WHAT THIS TASK INVOLVES: Your answer must be the full listing below, repeated exactly, with no pictures in it.

DATA SHOWN:
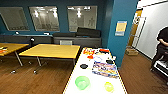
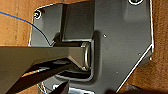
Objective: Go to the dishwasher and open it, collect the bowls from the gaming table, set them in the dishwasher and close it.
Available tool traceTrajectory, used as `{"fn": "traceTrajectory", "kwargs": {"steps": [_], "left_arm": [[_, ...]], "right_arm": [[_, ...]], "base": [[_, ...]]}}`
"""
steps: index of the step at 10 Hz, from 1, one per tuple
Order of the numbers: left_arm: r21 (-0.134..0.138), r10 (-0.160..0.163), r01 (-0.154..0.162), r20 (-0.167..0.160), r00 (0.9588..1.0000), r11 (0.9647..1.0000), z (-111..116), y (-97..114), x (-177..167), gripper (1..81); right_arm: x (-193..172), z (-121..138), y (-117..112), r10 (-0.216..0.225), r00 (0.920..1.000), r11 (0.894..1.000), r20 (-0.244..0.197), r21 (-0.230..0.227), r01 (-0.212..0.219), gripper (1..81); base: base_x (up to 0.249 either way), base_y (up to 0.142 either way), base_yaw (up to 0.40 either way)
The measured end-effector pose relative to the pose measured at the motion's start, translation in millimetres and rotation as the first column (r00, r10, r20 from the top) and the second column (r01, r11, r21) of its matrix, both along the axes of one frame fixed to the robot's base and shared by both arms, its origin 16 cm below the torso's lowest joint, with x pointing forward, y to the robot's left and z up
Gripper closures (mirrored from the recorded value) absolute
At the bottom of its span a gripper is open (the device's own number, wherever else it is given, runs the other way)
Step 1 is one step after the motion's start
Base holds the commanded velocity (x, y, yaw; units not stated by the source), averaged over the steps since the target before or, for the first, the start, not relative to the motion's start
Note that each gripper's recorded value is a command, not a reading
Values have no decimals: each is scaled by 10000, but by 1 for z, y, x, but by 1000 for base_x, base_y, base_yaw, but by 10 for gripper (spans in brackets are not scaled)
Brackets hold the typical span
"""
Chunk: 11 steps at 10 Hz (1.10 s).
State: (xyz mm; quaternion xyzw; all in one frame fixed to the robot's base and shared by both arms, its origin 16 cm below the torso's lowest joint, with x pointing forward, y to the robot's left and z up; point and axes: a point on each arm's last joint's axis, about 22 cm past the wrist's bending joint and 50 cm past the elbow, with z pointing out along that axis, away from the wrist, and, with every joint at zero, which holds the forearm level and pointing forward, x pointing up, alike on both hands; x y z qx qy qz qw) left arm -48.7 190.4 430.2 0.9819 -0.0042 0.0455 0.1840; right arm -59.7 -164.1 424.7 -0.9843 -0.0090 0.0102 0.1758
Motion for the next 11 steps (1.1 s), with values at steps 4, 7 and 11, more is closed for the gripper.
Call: {"fn": "traceTrajectory", "kwargs": {"steps": [4, 7, 11], "left_arm": [[2, -5, 5, -7, 10000, 10000, 0, 0, 0, 10], [-55, -4, 3, -24, 10000, 10000, 0, -5, -1, 10], [30, -5, 5, -46, 10000, 10000, 0, 2, -1, 10]], "right_arm": [[0, 0, 3, -3, 10000, 10000, 0, 38, 3, 10], [-2, 0, -4, 4, 10000, 10000, -16, -49, -4, 10], [-1, 0, 5, 3, 10000, 10000, -7, 35, -3, 10]], "base": [[0, 58, 0], [0, 81, 0], [0, 80, 0]]}}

EXERCISE SOLUTION:
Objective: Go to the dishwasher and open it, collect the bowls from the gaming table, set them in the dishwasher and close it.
Available tool traceTrajectory, used as `{"fn": "traceTrajectory", "kwargs": {"steps": [_], "left_arm": [[_, ...]], "right_arm": [[_, ...]], "base": [[_, ...]]}}`
"""
steps: index of the step at 10 Hz, from 1, one per tuple
Order of the numbers: left_arm: r21 (-0.134..0.138), r10 (-0.160..0.163), r01 (-0.154..0.162), r20 (-0.167..0.160), r00 (0.9588..1.0000), r11 (0.9647..1.0000), z (-111..116), y (-97..114), x (-177..167), gripper (1..81); right_arm: x (-193..172), z (-121..138), y (-117..112), r10 (-0.216..0.225), r00 (0.920..1.000), r11 (0.894..1.000), r20 (-0.244..0.197), r21 (-0.230..0.227), r01 (-0.212..0.219), gripper (1..81); base: base_x (up to 0.249 either way), base_y (up to 0.142 either way), base_yaw (up to 0.40 either way)
The measured end-effector pose relative to the pose measured at the motion's start, translation in millimetres and rotation as the first column (r00, r10, r20 from the top) and the second column (r01, r11, r21) of its matrix, both along the axes of one frame fixed to the robot's base and shared by both arms, its origin 16 cm below the torso's lowest joint, with x pointing forward, y to the robot's left and z up
Gripper closures (mirrored from the recorded value) absolute
At the bottom of its span a gripper is open (the device's own number, wherever else it is given, runs the other way)
Step 1 is one step after the motion's start
Base holds the commanded velocity (x, y, yaw; units not stated by the source), averaged over the steps since the target before or, for the first, the start, not relative to the motion's start
Note that each gripper's recorded value is a command, not a reading
Values have no decimals: each is scaled by 10000, but by 1 for z, y, x, but by 1000 for base_x, base_y, base_yaw, but by 10 for gripper (spans in brackets are not scaled)
Brackets hold the typical span
"""
Chunk: 11 steps at 10 Hz (1.10 s).
State: (xyz mm; quaternion xyzw; all in one frame fixed to the robot's base and shared by both arms, its origin 16 cm below the torso's lowest joint, with x pointing forward, y to the robot's left and z up; point and axes: a point on each arm's last joint's axis, about 22 cm past the wrist's bending joint and 50 cm past the elbow, with z pointing out along that axis, away from the wrist, and, with every joint at zero, which holds the forearm level and pointing forward, x pointing up, alike on both hands; x y z qx qy qz qw) left arm -48.7 190.4 430.2 0.9819 -0.0042 0.0455 0.1840; right arm -59.7 -164.1 424.7 -0.9843 -0.0090 0.0102 0.1758
Motion for the next 11 steps (1.1 s), with values at steps 4, 7 and 11, more is closed for the gripper.
Call: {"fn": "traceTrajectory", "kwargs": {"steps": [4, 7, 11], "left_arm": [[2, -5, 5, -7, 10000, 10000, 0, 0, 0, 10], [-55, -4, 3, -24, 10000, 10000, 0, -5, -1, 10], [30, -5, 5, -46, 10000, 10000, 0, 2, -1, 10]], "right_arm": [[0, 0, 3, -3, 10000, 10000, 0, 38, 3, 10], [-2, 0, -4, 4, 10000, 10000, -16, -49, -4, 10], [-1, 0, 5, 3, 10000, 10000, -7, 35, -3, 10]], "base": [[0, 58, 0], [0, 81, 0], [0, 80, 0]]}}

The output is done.